Thursday, April 13, 2006

There Is No Place God Cannot Go

"As I looked at the living creatures, I saw a wheel on the ground beside each creature with its four faces. This was the appearance and structure of the wheels: They sparkled like chrysolite, and all four looked alike. Each appeared to be made like a wheel intersecting a wheel. As they moved, they would go in any one of the four directions the creatures faces; the wheels did not turn around as the creatures went. Their rims were high and awesome, and all four rims were full of eyes all around. When the living creatures moved, the wheels beside them moved; and when the living creatures rose from the ground, the wheels also rose" (Ezekiel 1:15-19).

There is it. Right in the Bible. Proof of UFOs!

Believe it or not, I've actually heard that. I heard it again last night.

Except it's not real. This didn't really happen; it's a vision.

So, what does the vision mean? I've heard lots of weird explanations. There's even a song most of us are familiar with -- an old negro spiritual. I have no clue how we got the idea that "the little wheel turned by faith, and the big wheel turned by the grace of God." There is no little or big wheel. It's a wheel intersected by another wheel, enabling the platform the four living creatures are carrying -- upon which sits the throne of God -- to travel in any direction (which would make parallel parking a snap!). Oh, and it can lift off the ground like a helicopter.

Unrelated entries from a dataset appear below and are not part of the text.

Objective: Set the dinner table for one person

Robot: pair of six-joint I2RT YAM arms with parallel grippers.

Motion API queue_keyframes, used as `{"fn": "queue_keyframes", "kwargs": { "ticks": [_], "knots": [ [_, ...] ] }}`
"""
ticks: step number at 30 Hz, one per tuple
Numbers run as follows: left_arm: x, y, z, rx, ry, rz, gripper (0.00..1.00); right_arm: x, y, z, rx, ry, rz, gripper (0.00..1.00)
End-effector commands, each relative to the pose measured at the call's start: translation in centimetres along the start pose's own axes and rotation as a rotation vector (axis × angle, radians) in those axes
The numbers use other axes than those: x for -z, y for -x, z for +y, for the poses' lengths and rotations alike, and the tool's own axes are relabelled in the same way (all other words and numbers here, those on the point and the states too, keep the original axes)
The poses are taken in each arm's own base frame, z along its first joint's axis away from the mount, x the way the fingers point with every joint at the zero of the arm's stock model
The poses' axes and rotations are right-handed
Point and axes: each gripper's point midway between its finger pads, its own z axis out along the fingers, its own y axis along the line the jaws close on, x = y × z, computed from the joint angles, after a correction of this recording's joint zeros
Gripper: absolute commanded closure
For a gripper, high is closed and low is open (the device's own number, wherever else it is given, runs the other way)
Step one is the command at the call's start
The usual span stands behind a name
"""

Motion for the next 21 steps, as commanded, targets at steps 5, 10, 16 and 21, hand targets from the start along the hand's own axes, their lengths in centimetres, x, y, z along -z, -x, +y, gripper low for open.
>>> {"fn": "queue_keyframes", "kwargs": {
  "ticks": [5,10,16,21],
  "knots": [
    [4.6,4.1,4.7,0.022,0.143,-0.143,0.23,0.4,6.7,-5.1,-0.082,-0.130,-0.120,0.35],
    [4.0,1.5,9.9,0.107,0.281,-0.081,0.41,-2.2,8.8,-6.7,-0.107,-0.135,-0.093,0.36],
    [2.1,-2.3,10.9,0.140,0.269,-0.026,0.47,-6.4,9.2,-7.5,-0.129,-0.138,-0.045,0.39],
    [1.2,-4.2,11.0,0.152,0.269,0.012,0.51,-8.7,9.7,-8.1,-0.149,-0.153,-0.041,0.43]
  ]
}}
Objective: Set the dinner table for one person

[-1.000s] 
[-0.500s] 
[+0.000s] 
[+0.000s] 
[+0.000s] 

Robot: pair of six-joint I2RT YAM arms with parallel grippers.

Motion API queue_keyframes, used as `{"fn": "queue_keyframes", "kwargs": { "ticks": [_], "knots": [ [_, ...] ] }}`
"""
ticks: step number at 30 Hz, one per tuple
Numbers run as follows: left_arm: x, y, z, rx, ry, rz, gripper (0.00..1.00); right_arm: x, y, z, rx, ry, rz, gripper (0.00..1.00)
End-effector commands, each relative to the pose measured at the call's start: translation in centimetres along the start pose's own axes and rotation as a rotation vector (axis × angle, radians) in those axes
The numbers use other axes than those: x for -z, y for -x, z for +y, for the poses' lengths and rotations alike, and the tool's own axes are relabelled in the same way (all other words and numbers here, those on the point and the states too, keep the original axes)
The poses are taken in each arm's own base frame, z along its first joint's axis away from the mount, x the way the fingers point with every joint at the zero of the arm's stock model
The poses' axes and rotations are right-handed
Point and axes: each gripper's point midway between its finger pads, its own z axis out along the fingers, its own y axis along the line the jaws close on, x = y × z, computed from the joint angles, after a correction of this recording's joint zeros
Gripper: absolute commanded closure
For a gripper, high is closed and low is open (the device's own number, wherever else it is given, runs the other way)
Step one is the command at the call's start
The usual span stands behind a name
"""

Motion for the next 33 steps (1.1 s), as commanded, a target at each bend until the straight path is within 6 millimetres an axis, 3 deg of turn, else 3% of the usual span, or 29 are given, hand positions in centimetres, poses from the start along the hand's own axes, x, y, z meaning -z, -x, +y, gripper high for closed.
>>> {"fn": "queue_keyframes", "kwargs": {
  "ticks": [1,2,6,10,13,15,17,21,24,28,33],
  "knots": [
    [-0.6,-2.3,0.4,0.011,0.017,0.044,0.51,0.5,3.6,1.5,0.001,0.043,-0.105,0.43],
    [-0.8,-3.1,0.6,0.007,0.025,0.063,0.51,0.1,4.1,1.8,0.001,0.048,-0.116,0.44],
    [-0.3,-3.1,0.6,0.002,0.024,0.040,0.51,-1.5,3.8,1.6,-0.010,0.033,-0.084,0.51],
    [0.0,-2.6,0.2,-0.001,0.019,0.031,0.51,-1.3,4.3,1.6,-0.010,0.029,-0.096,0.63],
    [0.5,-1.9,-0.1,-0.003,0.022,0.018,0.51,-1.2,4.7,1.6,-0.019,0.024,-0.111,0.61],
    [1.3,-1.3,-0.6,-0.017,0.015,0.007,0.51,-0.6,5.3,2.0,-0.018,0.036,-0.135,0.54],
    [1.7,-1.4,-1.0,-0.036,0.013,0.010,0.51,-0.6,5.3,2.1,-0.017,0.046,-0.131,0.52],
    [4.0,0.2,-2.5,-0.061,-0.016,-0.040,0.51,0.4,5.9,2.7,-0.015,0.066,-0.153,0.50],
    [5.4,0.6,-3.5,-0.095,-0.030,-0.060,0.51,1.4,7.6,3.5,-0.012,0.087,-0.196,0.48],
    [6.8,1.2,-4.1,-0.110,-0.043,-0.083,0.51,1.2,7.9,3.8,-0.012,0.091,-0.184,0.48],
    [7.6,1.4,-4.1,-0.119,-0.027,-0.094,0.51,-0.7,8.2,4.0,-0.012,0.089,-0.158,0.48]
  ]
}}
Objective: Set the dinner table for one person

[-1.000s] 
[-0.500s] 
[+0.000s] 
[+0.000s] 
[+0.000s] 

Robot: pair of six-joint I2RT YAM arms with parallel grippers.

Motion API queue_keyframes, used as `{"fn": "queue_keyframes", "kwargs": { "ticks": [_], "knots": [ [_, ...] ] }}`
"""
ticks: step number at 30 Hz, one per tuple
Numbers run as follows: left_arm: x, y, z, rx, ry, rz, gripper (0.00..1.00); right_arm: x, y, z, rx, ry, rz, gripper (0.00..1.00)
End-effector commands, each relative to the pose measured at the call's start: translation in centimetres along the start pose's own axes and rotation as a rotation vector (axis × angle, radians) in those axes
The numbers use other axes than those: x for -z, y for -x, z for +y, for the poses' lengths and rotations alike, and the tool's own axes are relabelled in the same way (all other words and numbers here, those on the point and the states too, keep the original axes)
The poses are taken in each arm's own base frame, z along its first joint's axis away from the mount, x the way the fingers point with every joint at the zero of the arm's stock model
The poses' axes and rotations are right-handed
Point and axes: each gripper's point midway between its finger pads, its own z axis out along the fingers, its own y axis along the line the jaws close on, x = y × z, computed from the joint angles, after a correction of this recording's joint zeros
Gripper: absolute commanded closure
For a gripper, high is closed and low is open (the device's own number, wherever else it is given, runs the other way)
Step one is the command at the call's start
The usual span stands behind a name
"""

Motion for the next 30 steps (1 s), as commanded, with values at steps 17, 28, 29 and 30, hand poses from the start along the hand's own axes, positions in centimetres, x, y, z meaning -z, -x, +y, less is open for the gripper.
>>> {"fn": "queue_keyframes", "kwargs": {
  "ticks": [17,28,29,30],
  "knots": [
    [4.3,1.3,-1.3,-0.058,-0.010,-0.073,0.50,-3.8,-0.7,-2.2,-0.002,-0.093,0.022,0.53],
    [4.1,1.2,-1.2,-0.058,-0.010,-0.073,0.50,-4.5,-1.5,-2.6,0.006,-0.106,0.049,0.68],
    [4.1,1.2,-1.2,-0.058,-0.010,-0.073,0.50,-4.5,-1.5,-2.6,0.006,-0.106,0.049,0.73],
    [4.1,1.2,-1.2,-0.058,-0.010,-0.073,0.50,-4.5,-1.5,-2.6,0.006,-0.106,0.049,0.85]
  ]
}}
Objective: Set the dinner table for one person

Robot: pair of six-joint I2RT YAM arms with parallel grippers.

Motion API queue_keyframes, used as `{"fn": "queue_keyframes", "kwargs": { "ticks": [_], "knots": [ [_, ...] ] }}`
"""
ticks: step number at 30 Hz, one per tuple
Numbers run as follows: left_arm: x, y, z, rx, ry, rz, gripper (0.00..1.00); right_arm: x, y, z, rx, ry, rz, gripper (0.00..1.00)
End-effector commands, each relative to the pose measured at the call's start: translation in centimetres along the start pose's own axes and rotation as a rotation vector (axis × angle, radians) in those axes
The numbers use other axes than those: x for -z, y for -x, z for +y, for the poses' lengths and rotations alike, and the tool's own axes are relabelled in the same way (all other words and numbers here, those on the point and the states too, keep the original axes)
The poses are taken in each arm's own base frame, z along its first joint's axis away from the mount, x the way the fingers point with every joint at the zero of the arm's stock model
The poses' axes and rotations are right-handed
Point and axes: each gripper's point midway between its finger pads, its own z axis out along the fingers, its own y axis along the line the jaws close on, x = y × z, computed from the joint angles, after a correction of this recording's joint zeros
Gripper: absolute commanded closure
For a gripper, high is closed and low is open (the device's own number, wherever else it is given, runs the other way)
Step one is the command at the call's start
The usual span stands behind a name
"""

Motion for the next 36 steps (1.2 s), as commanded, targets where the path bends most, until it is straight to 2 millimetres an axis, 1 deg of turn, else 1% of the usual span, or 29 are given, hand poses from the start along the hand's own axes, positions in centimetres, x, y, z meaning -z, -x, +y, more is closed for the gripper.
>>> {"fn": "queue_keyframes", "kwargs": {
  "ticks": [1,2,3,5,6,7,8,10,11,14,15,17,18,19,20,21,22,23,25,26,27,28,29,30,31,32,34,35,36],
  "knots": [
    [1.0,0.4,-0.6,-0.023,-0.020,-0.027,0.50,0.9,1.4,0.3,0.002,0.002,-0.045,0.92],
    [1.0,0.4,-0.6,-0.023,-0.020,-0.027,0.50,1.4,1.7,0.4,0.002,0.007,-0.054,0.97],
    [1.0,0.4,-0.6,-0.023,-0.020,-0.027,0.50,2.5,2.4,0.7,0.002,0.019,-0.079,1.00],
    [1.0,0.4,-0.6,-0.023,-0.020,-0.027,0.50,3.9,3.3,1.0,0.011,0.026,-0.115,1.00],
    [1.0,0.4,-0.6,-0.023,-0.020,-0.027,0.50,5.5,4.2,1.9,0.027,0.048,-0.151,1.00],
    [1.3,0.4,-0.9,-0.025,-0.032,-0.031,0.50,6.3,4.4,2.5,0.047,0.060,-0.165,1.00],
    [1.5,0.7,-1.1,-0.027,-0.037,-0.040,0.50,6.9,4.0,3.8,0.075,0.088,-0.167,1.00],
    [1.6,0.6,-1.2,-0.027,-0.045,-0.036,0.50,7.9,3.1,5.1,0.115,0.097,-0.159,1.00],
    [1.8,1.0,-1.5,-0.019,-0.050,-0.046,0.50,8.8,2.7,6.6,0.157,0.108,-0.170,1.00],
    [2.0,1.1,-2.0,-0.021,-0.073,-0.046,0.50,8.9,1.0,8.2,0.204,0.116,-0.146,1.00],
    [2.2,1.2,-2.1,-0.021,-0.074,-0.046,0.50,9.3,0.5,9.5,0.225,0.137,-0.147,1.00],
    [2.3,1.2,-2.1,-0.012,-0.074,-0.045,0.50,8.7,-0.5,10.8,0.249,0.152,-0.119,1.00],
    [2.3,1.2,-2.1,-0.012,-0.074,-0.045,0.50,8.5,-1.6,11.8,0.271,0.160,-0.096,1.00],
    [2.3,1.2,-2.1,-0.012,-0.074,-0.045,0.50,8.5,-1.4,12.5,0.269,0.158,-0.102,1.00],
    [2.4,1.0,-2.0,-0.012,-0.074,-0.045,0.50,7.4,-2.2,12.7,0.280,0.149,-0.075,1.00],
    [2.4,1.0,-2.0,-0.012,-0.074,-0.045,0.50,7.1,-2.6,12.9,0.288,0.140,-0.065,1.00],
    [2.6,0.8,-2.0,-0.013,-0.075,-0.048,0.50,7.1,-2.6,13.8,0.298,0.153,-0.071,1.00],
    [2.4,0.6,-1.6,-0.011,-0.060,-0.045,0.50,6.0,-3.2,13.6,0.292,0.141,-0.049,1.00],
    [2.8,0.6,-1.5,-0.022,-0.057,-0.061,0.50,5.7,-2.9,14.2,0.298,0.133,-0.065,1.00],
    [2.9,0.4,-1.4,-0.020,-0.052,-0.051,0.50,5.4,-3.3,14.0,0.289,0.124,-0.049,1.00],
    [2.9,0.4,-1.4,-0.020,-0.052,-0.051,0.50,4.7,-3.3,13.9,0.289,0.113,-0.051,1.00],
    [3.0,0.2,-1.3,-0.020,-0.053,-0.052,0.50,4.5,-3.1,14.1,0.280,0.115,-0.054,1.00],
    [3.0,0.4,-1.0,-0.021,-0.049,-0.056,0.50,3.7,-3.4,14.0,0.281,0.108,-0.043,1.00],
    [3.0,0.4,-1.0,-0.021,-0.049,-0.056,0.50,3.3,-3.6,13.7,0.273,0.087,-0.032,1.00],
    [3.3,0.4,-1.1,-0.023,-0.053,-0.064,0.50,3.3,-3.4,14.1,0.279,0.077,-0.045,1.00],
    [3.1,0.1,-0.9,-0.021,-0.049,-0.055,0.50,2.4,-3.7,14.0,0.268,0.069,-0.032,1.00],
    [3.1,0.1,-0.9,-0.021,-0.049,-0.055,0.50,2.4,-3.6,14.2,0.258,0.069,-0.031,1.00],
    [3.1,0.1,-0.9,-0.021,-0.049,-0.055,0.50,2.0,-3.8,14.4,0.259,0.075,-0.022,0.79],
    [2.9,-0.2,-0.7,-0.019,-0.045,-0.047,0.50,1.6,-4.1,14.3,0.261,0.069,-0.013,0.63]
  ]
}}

The first message of the vision is this: The wheels mean there is no place God cannot go.

This would be news to the folks in Ezekiel's day (and some of us as well). They believed that God lived in a particular room in a particular building in a particular city. God lived in the holy of holies in the temple in Jerusalem. He lived there, and he did not live by the Kebar River.

Sometimes we think we've got God all figured out. He lives in certain buildings in certain cities. He does not live in other buildings in those same cities. He lives among people who look and live a certain way. He does not live among other people.

This is good news for some. For the folks at the Kebar River, they would be overjoyed to find out that they've not missing out on having a relationship with God and enjoying his protection and provision just because they're not in Jerusalem. This was good news, indeed.

This is bad news for others. For the folks who were left behind in Jerusalem, they believed they were special -- that God has preserved them because they were better than the others who had been shipped off to other parts of the world. They believed they had a special status because they lived in the right city and were able to visit the right building. They thought they could have hearts full of worms and decay as long as they lived in the right city and went to the right building to do the right rituals. They were in for some bad news, indeed.

Lesson 1 from Ezekiel's vision: There is no place God cannot go.